In risposta a ciò, si può far notare che la Chiesa Cattolica, a differenza di alcuni cerchi evangelicali, non conosce una missione verso gli ebrei organizzata e istituzionalizzata. Con tale richiamo, però, il problema della missione verso gli ebrei di fatto non è ancora chiarito teologicamente. Questo è proprio il merito della nuova formulazione della preghiera del Venerdì Santo, che, nella sua seconda parte, presenta una prima indicazione per una sostanziale risposta teologica. 

Si parte ancora una volta dal capitolo 11 della Lettera ai Romani, che è fondamentale anche per la Nostra ætate (3). La salvezza degli ebrei è per Paolo un profondo mistero dell’elezione mediante la grazia divina (9, 14-29).

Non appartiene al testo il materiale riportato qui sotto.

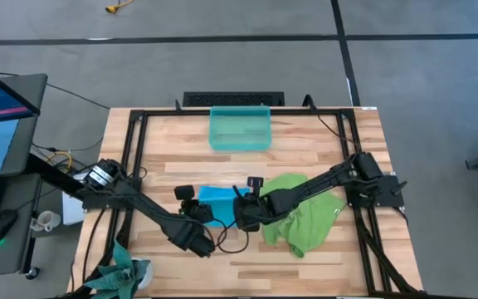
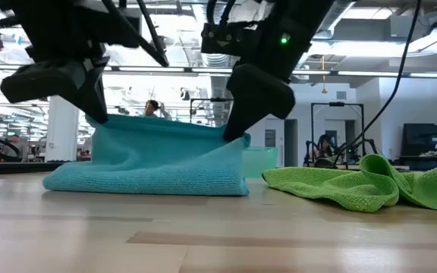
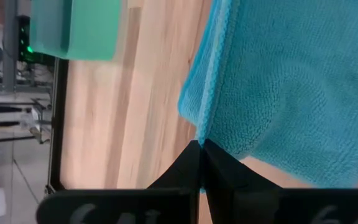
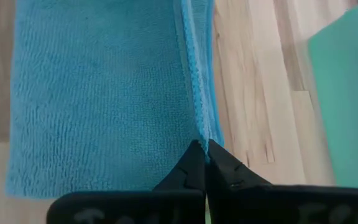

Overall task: Roll microfiber towels into tight, uniform cylinder then place into a basket
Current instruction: Roll the blue microfiber cloth

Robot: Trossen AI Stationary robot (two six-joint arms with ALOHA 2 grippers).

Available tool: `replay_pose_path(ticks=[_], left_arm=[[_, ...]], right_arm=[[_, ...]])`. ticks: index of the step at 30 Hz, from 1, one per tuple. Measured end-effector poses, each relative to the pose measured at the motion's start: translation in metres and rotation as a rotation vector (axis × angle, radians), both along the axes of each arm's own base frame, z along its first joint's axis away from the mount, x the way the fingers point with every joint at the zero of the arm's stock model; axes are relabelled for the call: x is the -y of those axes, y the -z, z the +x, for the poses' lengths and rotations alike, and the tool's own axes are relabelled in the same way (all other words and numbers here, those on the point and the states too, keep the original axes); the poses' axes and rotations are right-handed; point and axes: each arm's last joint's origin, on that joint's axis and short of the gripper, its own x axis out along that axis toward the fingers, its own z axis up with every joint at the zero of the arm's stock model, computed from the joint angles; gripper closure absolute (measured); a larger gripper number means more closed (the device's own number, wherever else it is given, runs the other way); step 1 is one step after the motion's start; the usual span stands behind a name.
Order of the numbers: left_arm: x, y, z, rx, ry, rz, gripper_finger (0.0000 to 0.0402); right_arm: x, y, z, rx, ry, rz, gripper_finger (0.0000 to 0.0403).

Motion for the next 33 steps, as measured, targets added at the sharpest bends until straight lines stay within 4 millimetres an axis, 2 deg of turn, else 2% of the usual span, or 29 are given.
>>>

I doni di Dio sono senza pentimento, e le promesse di Dio fatte al suo popolo, nonostante la disobbedienza di questo, non sono state revocate da Dio (9, 6; 11, 1.29). L’indurimento d’Israele torna a salvezza dei pagani. I rami selvatici dei pagani sono stati innestati sul ceppo santo d’Israele (11, 16s). Dio ha però la potenza di innestare di nuovo i rami tagliati (11, 23). Quando la pienezza dei pagani sarà entrata nella salvezza, sarà salvato tutto l’Israele (11, 25s). Israele rimane quindi portatore della promessa e della benedizione. 

Paolo parla, nel linguaggio dell’apocalittica, di un mistero (11, 25). Con ciò si intende esprimere qualcosa di più del fatto che gli ebrei sono spesso per gli altri popoli un enigma e che la loro esistenza è per altri ancora una testimonianza di Dio. Con il termine «mistero» Paolo intende l’eterna volontà salvifica di Dio, la quale si manifesta nella storia attraverso la predicazione dell’Apostolo. Si riferisce concretamente a Isaia, 59, 20 e Geremia, 31, 33s. Con ciò fa riferimento al raduno escatologico dei popoli in Sion, promesso dai profeti e da Gesù, e alla pace universale (shalom) che poi sorgerà (4). Paolo vede tutta la sua opera missionaria tra i pagani in tale prospettiva escatologica. La sua missione dovrebbe preparare il raduno dei popoli, il quale, poi, quando vi entrerà il numero completo dei pagani, tornerà a salvezza per Israele e farà sorgere la pace escatologica per il mondo. 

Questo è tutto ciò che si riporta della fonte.